Он посмотрел на всех по очереди, точно затравленный зверь. Никто не отозвался. Что ж, время такое, чего только теперь не бывает.
Через час поезд тронулся. Солдат, который вылез на ту сторону, так и не показался. «Наверно, сцапали», — подумал Гребер.
В полдень в отделение вошел унтер-офицер.
— Не желает ли кто побриться?
— Что?
— Побриться. Я парикмахер. У меня отличное мыло. Еще из Франции.

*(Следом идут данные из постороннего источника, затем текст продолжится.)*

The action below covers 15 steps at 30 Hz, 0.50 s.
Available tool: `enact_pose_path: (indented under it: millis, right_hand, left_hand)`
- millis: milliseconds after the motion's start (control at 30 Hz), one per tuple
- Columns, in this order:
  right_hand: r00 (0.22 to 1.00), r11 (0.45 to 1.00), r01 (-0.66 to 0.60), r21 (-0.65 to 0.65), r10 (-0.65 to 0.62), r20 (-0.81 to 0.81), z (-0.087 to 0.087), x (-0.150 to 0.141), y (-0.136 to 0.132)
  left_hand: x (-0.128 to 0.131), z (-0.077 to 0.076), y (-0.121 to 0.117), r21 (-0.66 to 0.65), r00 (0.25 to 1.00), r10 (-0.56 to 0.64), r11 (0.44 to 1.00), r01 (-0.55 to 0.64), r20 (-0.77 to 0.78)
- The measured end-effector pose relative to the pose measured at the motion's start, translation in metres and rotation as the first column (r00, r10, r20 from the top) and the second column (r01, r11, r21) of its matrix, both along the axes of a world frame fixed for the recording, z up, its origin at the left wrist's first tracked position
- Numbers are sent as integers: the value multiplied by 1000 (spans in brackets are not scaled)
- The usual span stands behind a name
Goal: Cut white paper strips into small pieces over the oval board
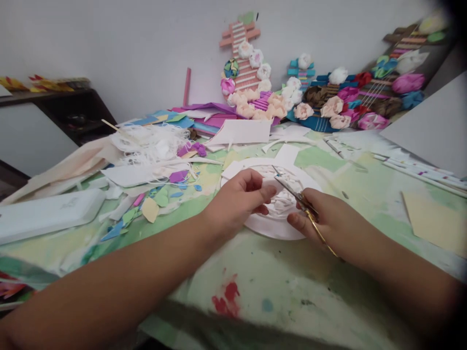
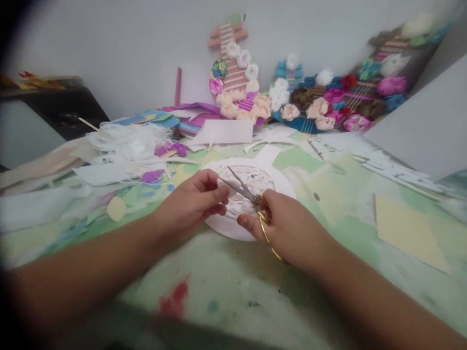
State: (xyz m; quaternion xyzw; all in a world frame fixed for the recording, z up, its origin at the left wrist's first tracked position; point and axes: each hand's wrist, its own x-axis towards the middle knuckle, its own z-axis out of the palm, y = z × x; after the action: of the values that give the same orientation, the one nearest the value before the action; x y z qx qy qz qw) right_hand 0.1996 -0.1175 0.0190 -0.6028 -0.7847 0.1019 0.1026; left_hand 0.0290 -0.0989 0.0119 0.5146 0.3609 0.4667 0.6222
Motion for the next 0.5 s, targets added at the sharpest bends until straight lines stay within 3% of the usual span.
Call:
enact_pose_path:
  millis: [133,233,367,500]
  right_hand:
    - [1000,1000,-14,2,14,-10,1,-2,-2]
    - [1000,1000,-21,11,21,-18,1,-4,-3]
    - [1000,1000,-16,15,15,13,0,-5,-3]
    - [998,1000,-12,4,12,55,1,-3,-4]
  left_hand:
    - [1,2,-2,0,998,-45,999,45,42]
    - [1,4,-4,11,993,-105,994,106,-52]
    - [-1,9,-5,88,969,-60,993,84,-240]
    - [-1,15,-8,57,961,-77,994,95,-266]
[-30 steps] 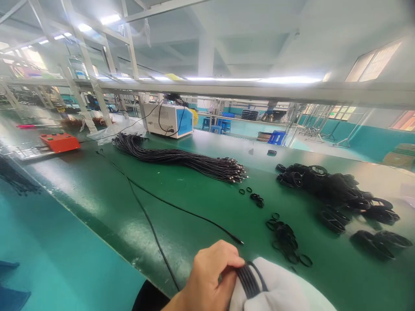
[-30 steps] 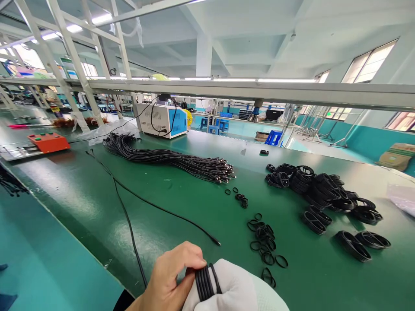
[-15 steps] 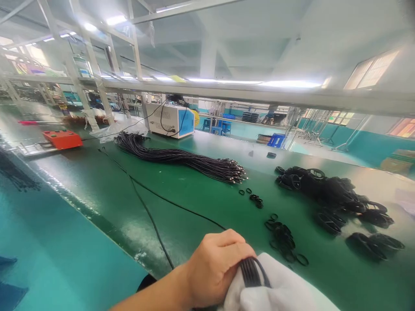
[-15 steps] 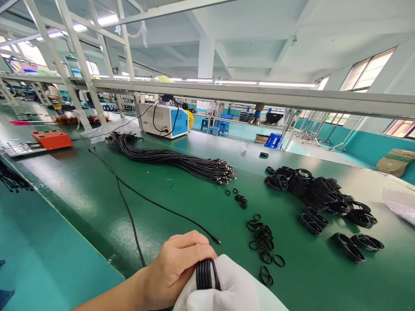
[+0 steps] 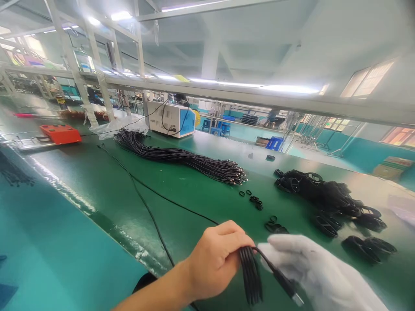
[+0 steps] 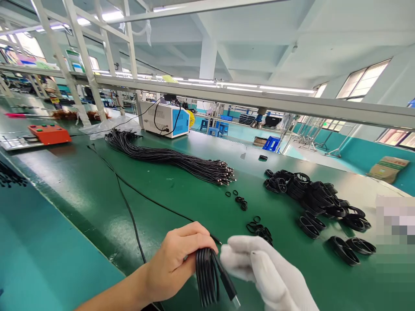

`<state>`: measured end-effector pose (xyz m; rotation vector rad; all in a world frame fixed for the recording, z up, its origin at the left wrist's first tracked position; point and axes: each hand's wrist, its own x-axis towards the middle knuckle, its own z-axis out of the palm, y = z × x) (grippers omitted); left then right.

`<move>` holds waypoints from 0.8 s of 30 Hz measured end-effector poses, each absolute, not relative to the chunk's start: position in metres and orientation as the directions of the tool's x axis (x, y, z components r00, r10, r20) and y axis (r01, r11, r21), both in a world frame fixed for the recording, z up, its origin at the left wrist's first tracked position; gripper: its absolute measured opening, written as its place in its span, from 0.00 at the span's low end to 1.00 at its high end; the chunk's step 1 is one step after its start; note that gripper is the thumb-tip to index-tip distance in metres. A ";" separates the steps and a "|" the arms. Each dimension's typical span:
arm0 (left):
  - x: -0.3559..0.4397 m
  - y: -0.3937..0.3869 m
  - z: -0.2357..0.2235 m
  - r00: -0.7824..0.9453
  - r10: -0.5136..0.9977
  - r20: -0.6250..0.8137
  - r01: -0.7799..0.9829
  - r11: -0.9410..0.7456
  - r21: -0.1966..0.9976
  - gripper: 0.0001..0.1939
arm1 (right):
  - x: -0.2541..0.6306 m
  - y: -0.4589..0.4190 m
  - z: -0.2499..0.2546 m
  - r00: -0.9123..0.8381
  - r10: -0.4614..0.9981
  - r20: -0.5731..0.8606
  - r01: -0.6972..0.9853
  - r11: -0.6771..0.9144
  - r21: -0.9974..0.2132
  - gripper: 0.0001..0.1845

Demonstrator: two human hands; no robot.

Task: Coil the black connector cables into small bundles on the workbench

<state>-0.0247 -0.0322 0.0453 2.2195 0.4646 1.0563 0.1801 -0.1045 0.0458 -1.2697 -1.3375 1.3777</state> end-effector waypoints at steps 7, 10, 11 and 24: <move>-0.028 -0.029 0.044 0.666 0.590 0.456 0.130 -0.694 0.708 0.16 | 0.148 -0.081 0.040 -0.223 0.964 -0.148 0.146 -0.117 -0.982 0.38; -0.029 -0.028 0.044 0.656 0.635 0.407 0.175 -0.653 0.737 0.15 | 0.139 -0.074 0.048 -0.317 0.933 -0.171 0.125 -0.138 -0.983 0.33; -0.030 -0.027 0.044 0.653 0.647 0.392 0.186 -0.640 0.745 0.15 | 0.137 -0.072 0.050 -0.344 0.922 -0.177 0.118 -0.145 -0.982 0.31; -0.013 -0.019 0.050 0.505 0.863 0.023 0.241 -0.166 0.956 0.06 | 0.146 -0.055 0.029 -0.496 0.860 -0.123 -0.301 -0.303 -0.904 0.22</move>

— Бриться? На ходу поезда?
— А как же? Я только что брил господ офицеров.
— Сколько же это стоит?
— Пятьдесят пфеннигов. Пол-рейхсмарки. Дешевка, ведь вам надо сначала снять бороды, учтите это.
— Идет. — Кто-то уже вынул деньги. — Но если порежешь, то ни черта не получишь.
Парикмахер поставил в сторонке мыльницу, извлек из кармана ножницы и гребень. У него оказался и особый кулек, в который он бросал волосы. Затем он принялся намыливать первого клиента. Работал он у окна. Мыльная пена была такой белизны, словно это снег. Унтер-офицер оказался ловким парикмахером. Побрилось трое солдат. Раненые отклонили его услуги. Гребер был четвертым. С любопытством разглядывал он трех бритых солдат. Они выглядели весьма странно: обветренные багровые лица в пятнах и ослепительно белые подбородки. Наполовину — лицо солдата, наполовину — затворника. Потом Гребер почувствовал, как его щеку скребут бритвой. От бритья на душе у него стало веселей. В этом было уже что-то, напоминавшее жизнь на родине, особенно потому, что его брил старший по чину. Казалось, он опять ходит в штатском. Под вечер поезд снова остановился. Отпускники увидели в окно походную кухню. Они вышли, чтобы получить обед. Лютйенс не пошел с ними. Гребер заметил, что он быстро шевелит губами и при этом держит здоровую руку так, точно она молитвенно сложена с невидимой левой. Левая же была перевязана и висела под курткой. Кормили супом с капустой. Суп был чуть теплый.
К границе подъехали вечером. Все вышли из вагонов. Отпускников повели в санпропускник. Они сдали одежду и сидели в бараке голые, чтобы вши у них на теле подохли. Помещение было как следует натоплено, вода горячая, выдали мыло, резко пахнувшее карболкой.
Впервые за много месяцев Гребер сидел в комнате, по-настоящему теплой. Правда, на фронте иной раз и можно было погреться у печурки; но тогда согревался только тот бок, который был поближе к огню, а другой обычно зяб.
А тут тепло охватывало со всех сторон. Наконец-то косточки отойдут. Косточки и мозги. Мозги отходили дольше.
Они сидели, ловили вшей и давили их. У Гребера не было насекомых в голове. Площицы и платяные вши не переходят на голову. Это уж закон. Вши уважают чужую территорию; у них не бывает войн.
От тепла стало клонить ко сну. Гребер видел бледные тела своих спутников, их обмороженные ноги, багровые трещины шрамов. Они вдруг перестали быть солдатами. Их мундиры висели где-то в парильне; сейчас это были просто голые люди, они щелкали вшей, и разговоры пошли сразу же совсем другие. Уже не о войне: говорили о еде и о женщинах.
— У нее ребенок, — сказал один, его звали Бернгард.
Он сидел рядом с Гребером, у него были вши в бровях, и он ловил их с помощью карманного зеркальца.
— Я два года дома не был, а ребенку четыре месяца. Она уверяет, будто четырнадцать и будто он от меня. Но моя мать написала, мне, что от русского. Да и она меньше года, как стала писать о ребенке. А до того — никогда. Что вы на этот счет скажете?
— Что ж, бывает, — равнодушно, ответил какой-то человек с плешью. — В деревне много ребят народилось от военнопленных.